В следующем примере API Документов Google используется рекурсия для посещения каждого структурного элемента на всех вкладках документа и печати текста.
// Copyright 2019 Google LLC
//
// Licensed under the Apache License, Version 2.0 (the "License");
// you may not use this file except in compliance with the License.
// You may obtain a copy of the License at
//
// http://www.apache.org/licenses/LICENSE-2.0
//
// Unless required by applicable law or agreed to in writing, software
// distributed under the License is distributed on an "AS IS" BASIS,
// WITHOUT WARRANTIES OR CONDITIONS OF ANY KIND, either express or implied.
// See the License for the specific language governing permissions and
// limitations under the License.
import com.google.api.client.auth.oauth2.Credential;
import com.google.api.client.extensions.java6.auth.oauth2.AuthorizationCodeInstalledApp;
import com.google.api.client.extensions.jetty.auth.oauth2.LocalServerReceiver;
import com.google.api.client.googleapis.auth.oauth2.GoogleAuthorizationCodeFlow;
import com.google.api.client.googleapis.auth.oauth2.GoogleClientSecrets;
import com.google.api.client.googleapis.javanet.GoogleNetHttpTransport;
import com.google.api.client.http.javanet.NetHttpTransport;
import com.google.api.client.json.JsonFactory;
import com.google.api.client.json.jackson2.JacksonFactory;
import com.google.api.client.util.store.FileDataStoreFactory;
import com.google.api.services.docs.v1.Docs;
import com.google.api.services.docs.v1.DocsScopes;
import com.google.api.services.docs.v1.model.Document;
import com.google.api.services.docs.v1.model.DocumentTab;
import com.google.api.services.docs.v1.model.ParagraphElement;
import com.google.api.services.docs.v1.model.StructuralElement;
import com.google.api.services.docs.v1.model.Tab;
import com.google.api.services.docs.v1.model.TableCell;
import com.google.api.services.docs.v1.model.TableRow;
import com.google.api.services.docs.v1.model.TextRun;
import java.io.IOException;
import java.io.InputStream;
import java.io.InputStreamReader;
import java.security.GeneralSecurityException;
import java.util.ArrayList;
import java.util.Collections;
import java.util.List;
public class ExtractText {
private static final String APPLICATION_NAME = "Google Docs API Extract Guide";
private static final JsonFactory JSON_FACTORY = JacksonFactory.getDefaultInstance();
private static final String TOKENS_DIRECTORY_PATH = "tokens";
private static final String DOCUMENT_ID = "YOUR_DOCUMENT_ID";
/**
* Global instance of the scopes required by this quickstart. If modifying these scopes, delete
* your previously saved tokens/ folder.
*/
private static final List<String> SCOPES =
Collections.singletonList(DocsScopes.DOCUMENTS_READONLY);
private static final String CREDENTIALS_FILE_PATH = "/credentials.json";
/**
* Creates an authorized Credential object.
*
* @param HTTP_TRANSPORT The network HTTP Transport.
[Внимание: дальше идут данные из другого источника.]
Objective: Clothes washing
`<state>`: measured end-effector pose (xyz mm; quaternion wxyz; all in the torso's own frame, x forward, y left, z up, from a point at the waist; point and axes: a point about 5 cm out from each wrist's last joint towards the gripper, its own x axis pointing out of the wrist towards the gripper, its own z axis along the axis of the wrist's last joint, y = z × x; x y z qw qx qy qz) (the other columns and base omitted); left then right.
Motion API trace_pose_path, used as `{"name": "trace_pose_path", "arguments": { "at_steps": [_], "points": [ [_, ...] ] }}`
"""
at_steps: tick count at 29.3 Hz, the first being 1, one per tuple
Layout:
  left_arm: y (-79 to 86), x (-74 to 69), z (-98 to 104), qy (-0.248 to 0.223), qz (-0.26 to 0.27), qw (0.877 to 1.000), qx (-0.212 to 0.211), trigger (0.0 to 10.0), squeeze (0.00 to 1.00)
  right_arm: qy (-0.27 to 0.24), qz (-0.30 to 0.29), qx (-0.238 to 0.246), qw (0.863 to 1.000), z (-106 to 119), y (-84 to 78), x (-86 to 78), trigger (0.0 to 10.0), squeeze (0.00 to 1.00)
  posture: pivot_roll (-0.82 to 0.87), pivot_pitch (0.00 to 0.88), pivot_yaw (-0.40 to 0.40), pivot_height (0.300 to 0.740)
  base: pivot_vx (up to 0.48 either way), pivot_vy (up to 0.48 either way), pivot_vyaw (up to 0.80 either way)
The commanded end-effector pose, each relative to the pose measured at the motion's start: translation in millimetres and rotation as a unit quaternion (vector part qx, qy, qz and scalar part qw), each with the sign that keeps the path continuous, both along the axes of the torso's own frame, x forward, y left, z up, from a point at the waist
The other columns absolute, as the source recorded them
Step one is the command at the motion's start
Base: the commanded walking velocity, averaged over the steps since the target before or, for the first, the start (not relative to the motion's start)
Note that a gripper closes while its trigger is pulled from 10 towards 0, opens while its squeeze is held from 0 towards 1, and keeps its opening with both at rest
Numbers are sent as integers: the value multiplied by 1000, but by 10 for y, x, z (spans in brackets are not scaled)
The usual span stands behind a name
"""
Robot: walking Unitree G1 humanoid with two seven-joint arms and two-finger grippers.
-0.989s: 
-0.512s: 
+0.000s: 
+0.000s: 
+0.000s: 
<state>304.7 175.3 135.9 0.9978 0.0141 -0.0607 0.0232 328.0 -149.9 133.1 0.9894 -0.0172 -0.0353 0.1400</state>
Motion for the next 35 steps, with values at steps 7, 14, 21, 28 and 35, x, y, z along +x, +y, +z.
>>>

* @return An authorized Credential object.
* @throws IOException If the credentials.json file cannot be found.
*/
private static Credential getCredentials(final NetHttpTransport HTTP_TRANSPORT)
throws IOException {
// Load client secrets.
InputStream in = ExtractText.class.getResourceAsStream(CREDENTIALS_FILE_PATH);
GoogleClientSecrets clientSecrets =
GoogleClientSecrets.load(JSON_FACTORY, new InputStreamReader(in));
// Build flow and trigger user authorization request.
GoogleAuthorizationCodeFlow flow =
new GoogleAuthorizationCodeFlow.Builder(HTTP_TRANSPORT, JSON_FACTORY, clientSecrets, SCOPES)
.setDataStoreFactory(new FileDataStoreFactory(new java.io.File(TOKENS_DIRECTORY_PATH)))
.setAccessType("offline")
.build();
LocalServerReceiver receiver = new LocalServerReceiver.Builder().setPort(8888).build();
return new AuthorizationCodeInstalledApp(flow, receiver).authorize("user");
}
/**
* Adds the provided tab to the list of all tabs, and recurses through and
* adds all child tabs.
*/
private void addCurrentAndChildTabs(Tab tab, List<Tab> allTabs) {
allTabs.add(tab);
for (Tab tab: tab.getChildTabs()) {
addCurrentAndChildTabs(tab, allTabs);
}
}
/**
* Returns a flat list of all tabs in the document in the order they would
* appear in the UI (top-down ordering). Includes all child tabs.
*/
private List<Tab> getAllTabs(Document doc) {
List<Tab> allTabs = new ArrayList<>();
// Iterate over all tabs and recursively add any child tabs to generate a
// flat list of Tabs.
for (Tab tab: doc.getTabs()) {
addCurrentAndChildTabs(tab, allTabs);
}
return allTabs;
}
/**
* Returns the text in the given ParagraphElement.
*
* @param element a ParagraphElement from a Google Doc
*/
private static String readParagraphElement(ParagraphElement element) {
TextRun run = element.getTextRun();
if (run == null || run.getContent() == null) {
// The TextRun can be null if there is an inline object.
return "";
}
return run.getContent();
}
/**
* Recurses through a list of Structural Elements to read a document's text where text may be in
* nested elements.
*
* @param elements a list of Structural Elements
*/
private static String readStructuralElements(List<StructuralElement> elements) {
StringBuilder sb = new StringBuilder();
for (StructuralElement element : elements) {
if (element.getParagraph() != null) {
for (ParagraphElement paragraphElement : element.getParagraph().getElements()) {
sb.append(readParagraphElement(paragraphElement));
}
} else if (element.getTable() != null) {
// The text in table cells are in nested Structural Elements and tables may be
// nested.
for (TableRow row : element.getTable().getTableRows()) {
for (TableCell cell : row.getTableCells()) {
sb.append(readStructuralElements(cell.getContent()));
}
}
} else if (element.getTableOfContents() != null) {
// The text in the TOC is also in a Structural Element.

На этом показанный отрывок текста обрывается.